"Giulia e Filippo, vicenda segnata dal sentimento della paura"
Il criminologo Franco Tramarin, il cui studio è a Motta, analizza il doloroso episodio che ha segnato per sempre due famiglie
| Angelo Giordano |
Franco Tramarin (foto Verardo)
MOTTA DI LIVENZA - «Per amore, forse per senso materno di accoglienza, Giulia ha trovato la morte. Dobbiamo dare ascolto ai “segnali” di una relazione distorta. Giulia aveva paura: e questo è un campanello d’allarme incontrovertibile».
Lo spiega il criminologo e psicologo Franco Tramarin, ex giudice con studio a Motta di Livenza. Lui stesso, rimasto colpito dagli eventi di Giulia e Filippo, ha ricostruito analiticamente il rapporto psicologico tra i due. Spiegando, dal suo punto di vista, la strada da percorrere ora.
Dottor Tramarin, c’è un sentimento chiaro che traspare nella vicenda…
«Sì. Questa ragazza aveva paura. Si era confidata con le amiche, da quello che leggo: qualcosa nella relazione non andava. E la paura porta a tre reazioni. La prima è l’aggressione: un modo per reagire a questo sentimento. Molti atti criminali sono quasi sempre spinti dalla paura. La seconda posizione è la fuga: scappo perché voglio proteggermi. Ma c’è una terza posizione in questa dinamica, ossia il cosiddetto "freezing". E cioè una sorta di ‘congelamento’. Uno si blocca nonostante la relazione agli sgoccioli. Un istinto, mi verrebbe da dire, materno. Spesso le persone vogliono continuare a parlarsi e molte vittime di femminicidio vanno all’ultimo incontro per chiarire. E sono quasi sempre fatali.
Giulia era consapevole della relazione ma ha continuato a rimanere in quest’ultima fase, forse perché aveva riconosciuto la fragilità di Filippo e aveva avuto pietà».
Questa l’analisi. Ma quale allora la soluzione?
«In base a questo scenario, la scelta sarebbe quella del “distacco”. Secondo il mio punto di vista, come criminologo, la soluzione è l’allontanamento. Quando io percepisco la paura di una persona, devo allontanarmi. Questo mi permetterà di osservare la situazione da un punto di vista diverso, meno coinvolgente. Mi serve per mettere ordine nei pensieri, ma anche capire i miei desideri e le mie aspettative. Serve, in sostanza, a rafforzarmi».
E nel caso specifico?
«Da quello che ho potuto leggere, ho notato che questo distacco non c’è stato, nonostante la paura. Questo purtroppo è stato fatale per Giulia».
Cosa fare allora?
«I giovani dovrebbero abituarsi a staccarsi dalle relazioni senza futuro. Più in generale la frustrazione fa parte della vita e non bisogna nasconderla. Ci prepara al “dopo”. In parole povere può esserci la sconfitta, è nell’ordine delle cose. Ma dobbiamo imparare fin da giovani ad affrontarla. In questo caso Filippo aveva 22 anni e aveva tutta una vita davanti per trovare l’altra metà. Non è detto che le prime relazioni abbiano successo. Dunque interrompere il rapporto può essere utile e a volte salva la vita».

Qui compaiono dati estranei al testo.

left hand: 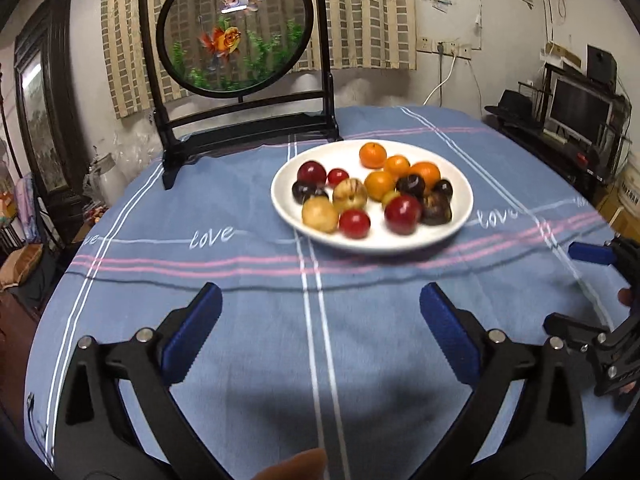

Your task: Organize fruits

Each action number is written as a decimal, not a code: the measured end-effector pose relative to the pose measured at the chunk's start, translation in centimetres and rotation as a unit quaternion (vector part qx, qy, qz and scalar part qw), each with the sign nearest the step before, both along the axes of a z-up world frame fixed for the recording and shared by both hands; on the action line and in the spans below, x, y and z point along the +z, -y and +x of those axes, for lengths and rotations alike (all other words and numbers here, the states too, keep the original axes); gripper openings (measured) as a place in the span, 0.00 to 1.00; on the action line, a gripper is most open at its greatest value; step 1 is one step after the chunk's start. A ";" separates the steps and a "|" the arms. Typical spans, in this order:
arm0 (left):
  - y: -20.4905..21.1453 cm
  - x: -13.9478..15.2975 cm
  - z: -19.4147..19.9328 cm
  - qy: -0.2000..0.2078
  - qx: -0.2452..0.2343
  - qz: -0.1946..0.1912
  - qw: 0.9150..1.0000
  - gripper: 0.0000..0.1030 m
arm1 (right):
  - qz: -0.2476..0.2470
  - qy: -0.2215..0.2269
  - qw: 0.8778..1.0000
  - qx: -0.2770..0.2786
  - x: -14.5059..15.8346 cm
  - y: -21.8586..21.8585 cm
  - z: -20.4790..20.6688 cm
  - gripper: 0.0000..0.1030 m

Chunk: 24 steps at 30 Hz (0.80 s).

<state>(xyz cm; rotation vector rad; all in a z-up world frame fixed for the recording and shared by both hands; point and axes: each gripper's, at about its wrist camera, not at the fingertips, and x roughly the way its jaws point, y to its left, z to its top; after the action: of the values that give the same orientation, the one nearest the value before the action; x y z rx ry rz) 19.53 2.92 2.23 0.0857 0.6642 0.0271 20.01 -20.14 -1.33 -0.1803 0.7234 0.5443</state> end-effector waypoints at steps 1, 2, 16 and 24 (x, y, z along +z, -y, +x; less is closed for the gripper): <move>0.1 -0.2 -0.6 0.002 0.000 0.004 1.000 0.98 | -0.001 0.005 1.000 0.000 0.0 0.0 -0.5 0.99; 0.1 -0.3 -1.2 0.005 -0.002 0.006 1.000 0.98 | 0.000 0.007 1.000 0.001 0.0 0.0 -0.9 0.99; -0.2 -0.7 -2.7 0.009 -0.004 -0.006 1.000 0.98 | 0.005 0.011 1.000 -0.007 0.0 0.3 -1.3 0.99; -0.3 -0.8 -2.6 0.007 -0.001 -0.004 1.000 0.98 | 0.004 0.014 1.000 -0.004 0.1 0.3 -1.5 0.99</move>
<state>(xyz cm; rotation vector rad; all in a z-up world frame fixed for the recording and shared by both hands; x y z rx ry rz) 16.88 3.21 1.47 0.0780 0.6498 0.0220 18.56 -20.45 -1.24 -0.1772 0.6942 0.5362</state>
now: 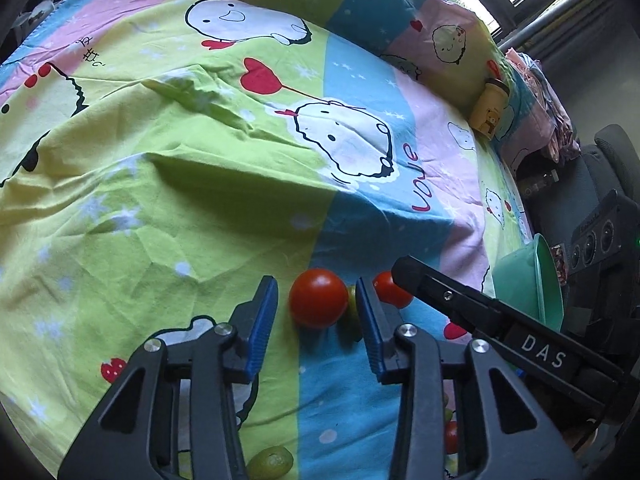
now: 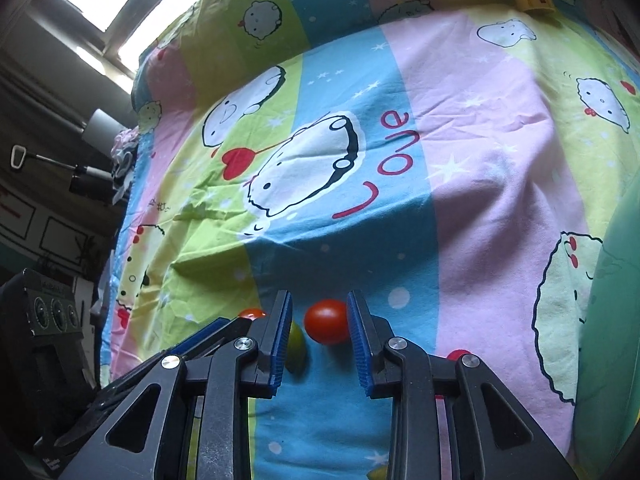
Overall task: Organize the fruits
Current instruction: 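Close the right tool's fingers around the red cherry tomato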
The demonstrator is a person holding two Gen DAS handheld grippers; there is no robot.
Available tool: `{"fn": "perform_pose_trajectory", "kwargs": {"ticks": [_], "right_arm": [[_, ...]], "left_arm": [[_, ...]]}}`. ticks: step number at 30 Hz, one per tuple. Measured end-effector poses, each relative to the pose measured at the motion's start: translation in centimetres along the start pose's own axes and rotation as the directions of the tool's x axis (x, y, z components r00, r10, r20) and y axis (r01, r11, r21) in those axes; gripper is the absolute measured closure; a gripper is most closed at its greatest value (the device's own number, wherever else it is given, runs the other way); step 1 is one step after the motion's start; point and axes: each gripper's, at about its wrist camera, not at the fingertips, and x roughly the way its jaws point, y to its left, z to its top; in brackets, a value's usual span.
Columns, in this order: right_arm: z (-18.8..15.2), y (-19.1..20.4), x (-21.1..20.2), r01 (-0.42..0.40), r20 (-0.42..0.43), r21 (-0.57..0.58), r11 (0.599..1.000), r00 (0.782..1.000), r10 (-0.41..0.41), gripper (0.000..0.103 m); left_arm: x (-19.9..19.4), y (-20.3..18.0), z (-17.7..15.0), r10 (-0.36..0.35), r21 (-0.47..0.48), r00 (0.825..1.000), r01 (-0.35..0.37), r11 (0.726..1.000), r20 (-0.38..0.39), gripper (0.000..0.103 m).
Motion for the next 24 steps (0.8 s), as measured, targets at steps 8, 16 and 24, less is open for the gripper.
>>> {"fn": "perform_pose_trajectory", "kwargs": {"ticks": [8, 16, 24], "right_arm": [[-0.17, 0.05, 0.50, 0.040, -0.013, -0.008, 0.999, 0.999, -0.040, 0.071], [-0.37, 0.24, 0.64, 0.045, -0.013, -0.010, 0.999, 0.999, -0.045, 0.071], [-0.65, 0.24, 0.88, 0.040, -0.024, -0.011, 0.999, 0.999, -0.040, 0.071]], "left_arm": [[0.52, 0.46, 0.21, -0.028, -0.038, 0.999, 0.027, 0.999, -0.029, 0.072], [0.41, 0.70, 0.15, -0.036, -0.051, 0.999, 0.034, 0.998, -0.027, 0.072], [0.09, 0.90, 0.00, -0.008, -0.057, 1.000, 0.007, 0.998, -0.017, 0.073]]}}
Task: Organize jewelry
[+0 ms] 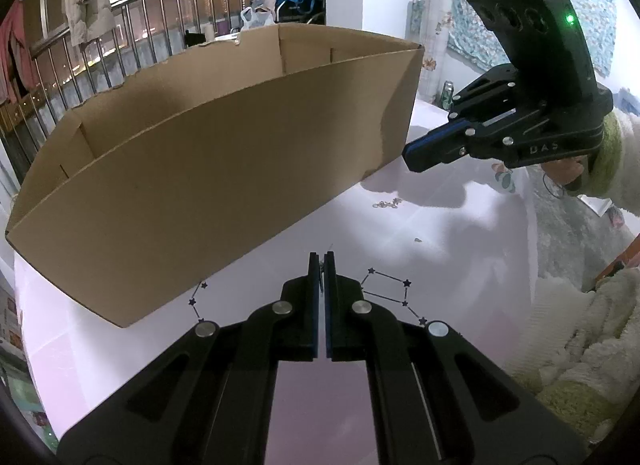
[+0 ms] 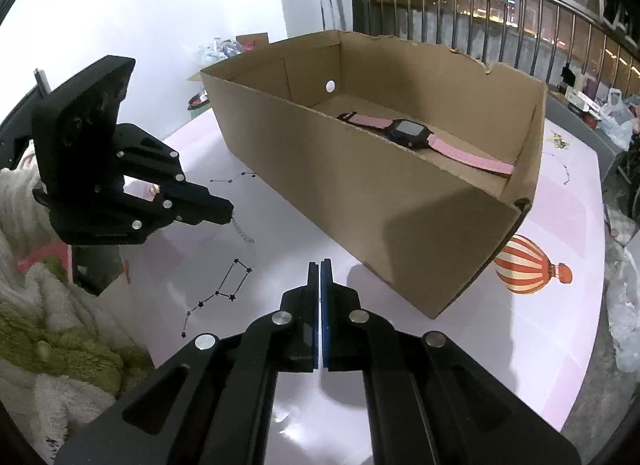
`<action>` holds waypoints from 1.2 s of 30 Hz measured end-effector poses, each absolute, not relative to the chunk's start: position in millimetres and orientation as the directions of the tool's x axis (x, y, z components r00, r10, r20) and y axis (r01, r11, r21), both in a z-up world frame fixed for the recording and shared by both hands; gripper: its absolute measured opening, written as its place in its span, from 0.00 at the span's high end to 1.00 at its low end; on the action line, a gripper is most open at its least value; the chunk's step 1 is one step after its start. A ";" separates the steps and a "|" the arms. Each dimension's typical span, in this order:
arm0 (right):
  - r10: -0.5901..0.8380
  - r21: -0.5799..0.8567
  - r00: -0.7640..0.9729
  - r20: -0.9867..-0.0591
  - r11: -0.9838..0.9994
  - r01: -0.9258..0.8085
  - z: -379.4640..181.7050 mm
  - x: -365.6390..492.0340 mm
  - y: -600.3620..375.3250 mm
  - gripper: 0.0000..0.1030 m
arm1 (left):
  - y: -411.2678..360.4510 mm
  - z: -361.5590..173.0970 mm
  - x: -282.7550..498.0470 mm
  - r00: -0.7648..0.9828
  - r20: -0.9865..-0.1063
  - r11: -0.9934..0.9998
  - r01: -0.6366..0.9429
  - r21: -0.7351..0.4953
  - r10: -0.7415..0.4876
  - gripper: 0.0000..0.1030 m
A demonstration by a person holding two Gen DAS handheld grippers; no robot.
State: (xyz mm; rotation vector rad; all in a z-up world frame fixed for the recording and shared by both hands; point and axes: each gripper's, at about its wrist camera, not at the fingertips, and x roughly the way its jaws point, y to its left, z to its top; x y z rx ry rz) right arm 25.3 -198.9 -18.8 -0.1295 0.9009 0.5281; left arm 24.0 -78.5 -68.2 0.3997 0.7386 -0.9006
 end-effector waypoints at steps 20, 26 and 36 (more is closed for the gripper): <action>0.345 0.080 0.452 -0.823 0.857 -0.509 -47.8 45.1 -185.1 0.96 | -79.4 -73.3 30.3 0.393 -0.736 0.581 0.814 0.000 -0.551 0.99; 0.382 0.136 0.461 -0.801 0.867 -0.480 -47.5 42.0 -194.9 0.99 | -80.5 -74.6 31.7 0.392 -0.735 0.584 0.812 -0.006 -0.553 0.99; 0.403 0.158 0.496 -0.770 0.872 -0.463 -28.7 28.7 -209.2 0.99 | -78.8 -71.8 29.9 0.399 -0.728 0.584 0.812 -0.002 -0.557 0.99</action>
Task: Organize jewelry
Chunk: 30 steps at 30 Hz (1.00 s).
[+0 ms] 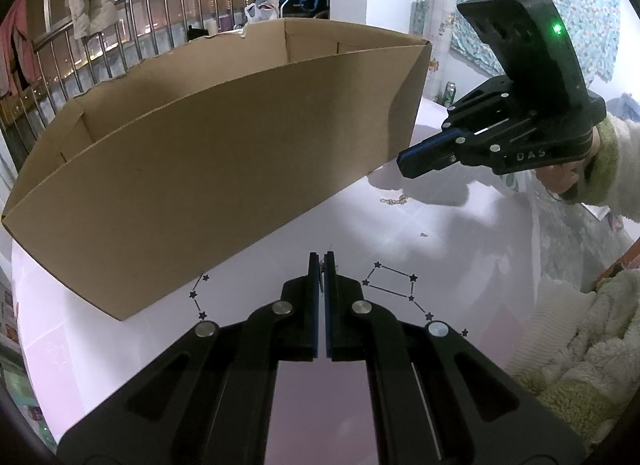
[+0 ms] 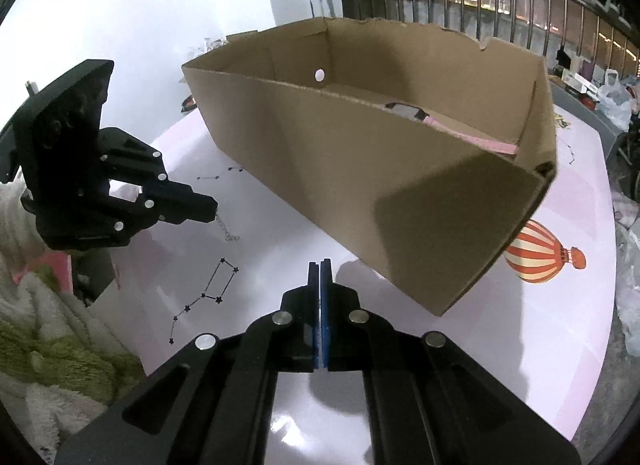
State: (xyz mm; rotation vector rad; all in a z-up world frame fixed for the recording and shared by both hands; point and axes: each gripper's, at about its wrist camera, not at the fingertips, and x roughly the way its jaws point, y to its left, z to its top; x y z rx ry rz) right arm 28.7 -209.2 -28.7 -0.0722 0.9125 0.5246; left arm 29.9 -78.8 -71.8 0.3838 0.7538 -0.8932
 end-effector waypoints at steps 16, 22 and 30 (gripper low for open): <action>0.343 0.164 0.429 -0.836 0.902 -0.400 -48.3 25.7 -205.7 0.86 | -75.6 -74.2 32.5 0.396 -0.733 0.592 0.806 -0.011 -0.553 0.99; 0.336 0.141 0.453 -0.826 0.900 -0.412 -50.0 35.8 -193.2 0.86 | -76.1 -76.0 34.7 0.395 -0.737 0.598 0.801 -0.015 -0.548 0.99; 0.294 0.055 0.501 -0.814 0.898 -0.437 -51.7 37.4 -176.2 0.87 | -77.5 -78.3 37.3 0.392 -0.743 0.600 0.800 -0.016 -0.542 0.99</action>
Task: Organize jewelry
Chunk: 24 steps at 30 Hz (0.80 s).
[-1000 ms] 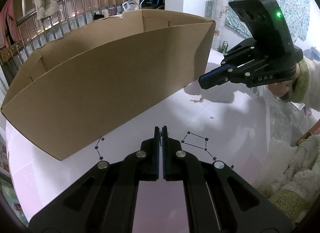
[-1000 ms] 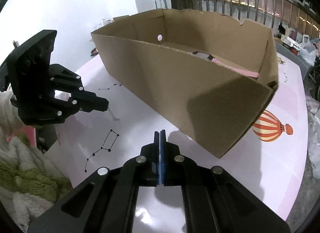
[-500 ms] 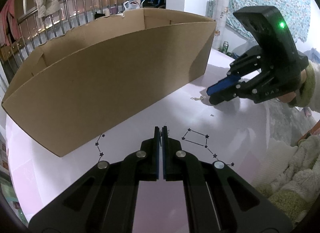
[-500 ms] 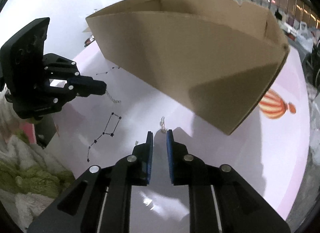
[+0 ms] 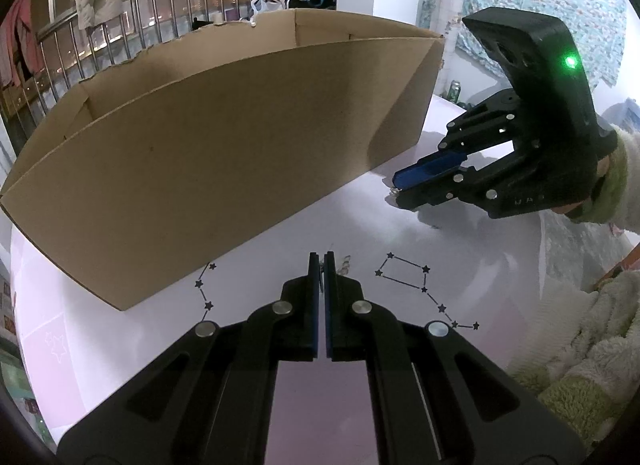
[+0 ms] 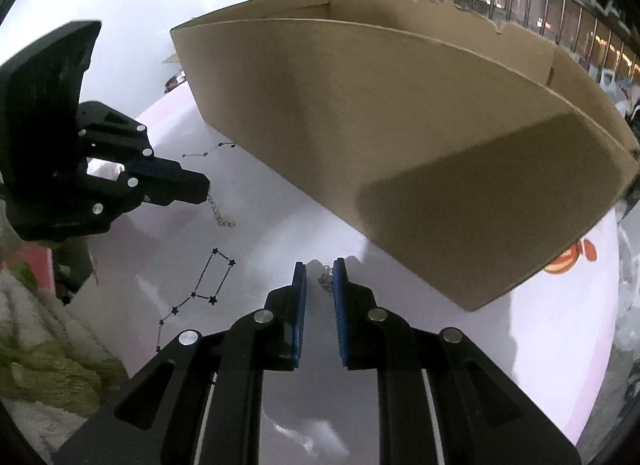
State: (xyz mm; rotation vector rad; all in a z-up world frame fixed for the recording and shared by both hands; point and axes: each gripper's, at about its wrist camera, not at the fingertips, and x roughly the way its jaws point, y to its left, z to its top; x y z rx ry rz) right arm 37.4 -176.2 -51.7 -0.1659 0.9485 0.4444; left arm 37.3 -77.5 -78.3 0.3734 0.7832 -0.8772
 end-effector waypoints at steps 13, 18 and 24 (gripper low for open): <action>0.360 0.122 0.507 -0.783 0.888 -0.443 -51.8 39.5 -184.9 0.99 | -82.3 -76.8 34.9 0.397 -0.740 0.600 0.800 -0.012 -0.543 0.99; 0.374 0.133 0.534 -0.759 0.891 -0.434 -41.7 36.2 -189.6 0.99 | -79.1 -74.2 32.1 0.403 -0.734 0.598 0.802 -0.005 -0.547 0.99; 0.381 0.132 0.562 -0.734 0.892 -0.432 -27.7 33.4 -190.7 0.99 | -77.3 -69.0 28.9 0.414 -0.725 0.599 0.801 0.003 -0.551 0.99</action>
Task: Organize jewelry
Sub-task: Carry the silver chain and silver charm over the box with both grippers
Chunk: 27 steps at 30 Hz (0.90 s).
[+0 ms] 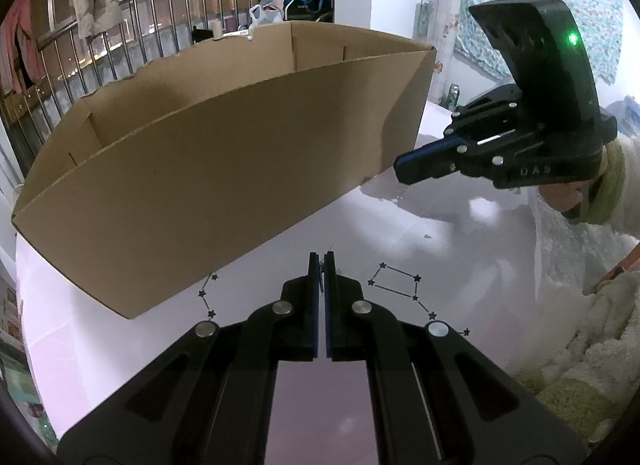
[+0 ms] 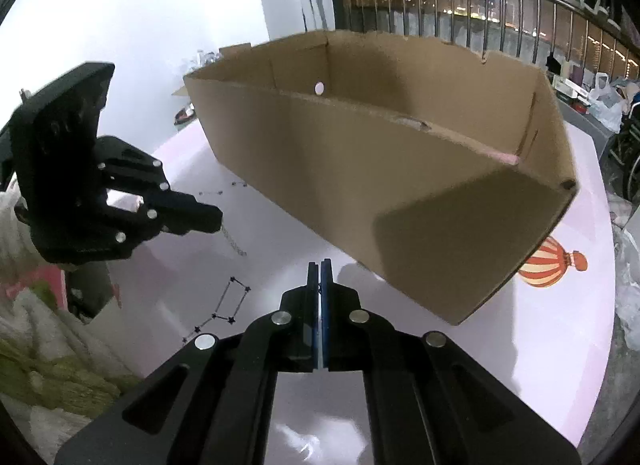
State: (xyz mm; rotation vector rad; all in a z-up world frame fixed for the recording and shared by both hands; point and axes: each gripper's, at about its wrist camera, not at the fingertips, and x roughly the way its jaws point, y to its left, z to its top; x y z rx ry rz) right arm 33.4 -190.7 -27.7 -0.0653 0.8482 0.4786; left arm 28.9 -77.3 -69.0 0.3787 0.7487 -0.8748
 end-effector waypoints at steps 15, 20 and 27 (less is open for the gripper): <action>0.404 0.104 0.654 -0.640 0.888 -0.447 31.6 14.1 -192.7 0.99 | -60.6 -15.6 7.1 0.468 -0.643 0.589 0.807 0.032 -0.607 0.99; 0.422 0.061 0.721 -0.550 0.881 -0.469 76.4 14.8 -197.7 0.99 | -56.1 26.6 10.5 0.468 -0.588 0.570 0.822 0.015 -0.660 0.99; 0.433 0.032 0.763 -0.480 0.878 -0.478 106.0 44.7 -209.3 0.99 | -62.7 70.0 47.5 0.484 -0.529 0.570 0.821 -0.001 -0.697 0.99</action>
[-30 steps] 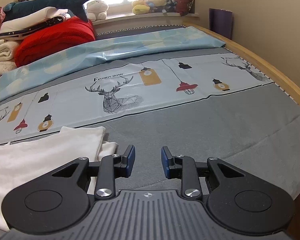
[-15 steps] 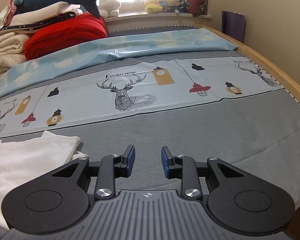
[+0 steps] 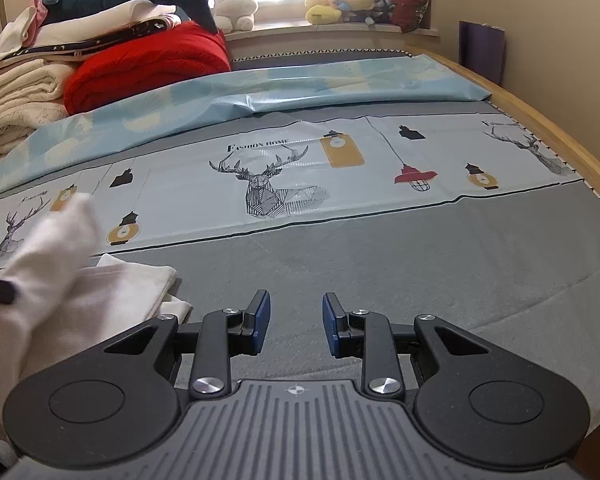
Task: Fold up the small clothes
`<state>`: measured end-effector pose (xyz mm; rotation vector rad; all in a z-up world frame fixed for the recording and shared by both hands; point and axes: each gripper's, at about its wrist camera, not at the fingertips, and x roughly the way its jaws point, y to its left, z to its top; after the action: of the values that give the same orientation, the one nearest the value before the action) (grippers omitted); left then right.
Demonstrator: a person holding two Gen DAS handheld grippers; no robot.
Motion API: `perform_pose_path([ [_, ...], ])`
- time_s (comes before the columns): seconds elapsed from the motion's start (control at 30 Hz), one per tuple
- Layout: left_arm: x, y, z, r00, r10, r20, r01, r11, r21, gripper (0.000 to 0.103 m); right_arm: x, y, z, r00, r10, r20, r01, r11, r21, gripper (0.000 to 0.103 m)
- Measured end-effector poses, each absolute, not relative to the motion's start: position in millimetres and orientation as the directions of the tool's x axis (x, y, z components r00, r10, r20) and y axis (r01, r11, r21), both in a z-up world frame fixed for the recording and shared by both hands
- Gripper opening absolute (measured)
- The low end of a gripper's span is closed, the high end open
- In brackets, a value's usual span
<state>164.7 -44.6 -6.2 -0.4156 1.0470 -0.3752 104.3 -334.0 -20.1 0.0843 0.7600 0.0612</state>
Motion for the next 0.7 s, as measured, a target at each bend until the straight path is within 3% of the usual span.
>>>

Da qui l’importanza della famiglia…
«È necessario abituare i nostri ragazzi anche alle frustrazioni, anche alle sconfitte che nella vita ci saranno sempre. Fondamentale entrare in contatto con la realtà dei figli. So bene che è difficile, anzi a volte molto difficile. Ma questo è il compito del genitore: attraverso la propria esperienza, deve rendere il proprio figlio una persona autonoma e consapevole di sé stessa».
Consapevole, però, anche dell’altro?
«Quando penso che una persona è mia proprietà, sono già in questo momento fuori da una relazione. Perché un individuo, lo dice la parola stessa, è un soggetto ‘non diviso’. Ogni persona è un mondo a parte e non appartiene a nessuno, se non a sé stesso. Queste sarebbero un po’ le idee che andrebbero sviluppate nei nostri figli».
E perché è così difficile?
«Perché è radicata nella nostra società l'idea che bisogna per forza avere un partner e non si può stare da soli. A volte la solitudine può anche essere un valore che permette di conoscerci in maniera più approfondita. E permette, in ultima analisi, di rafforzare la nostra identità. Sarebbe utile interrogarsi su questo: in altre parole, dobbiamo capire chi siamo per poi affrontare una relazione in maniera consapevole».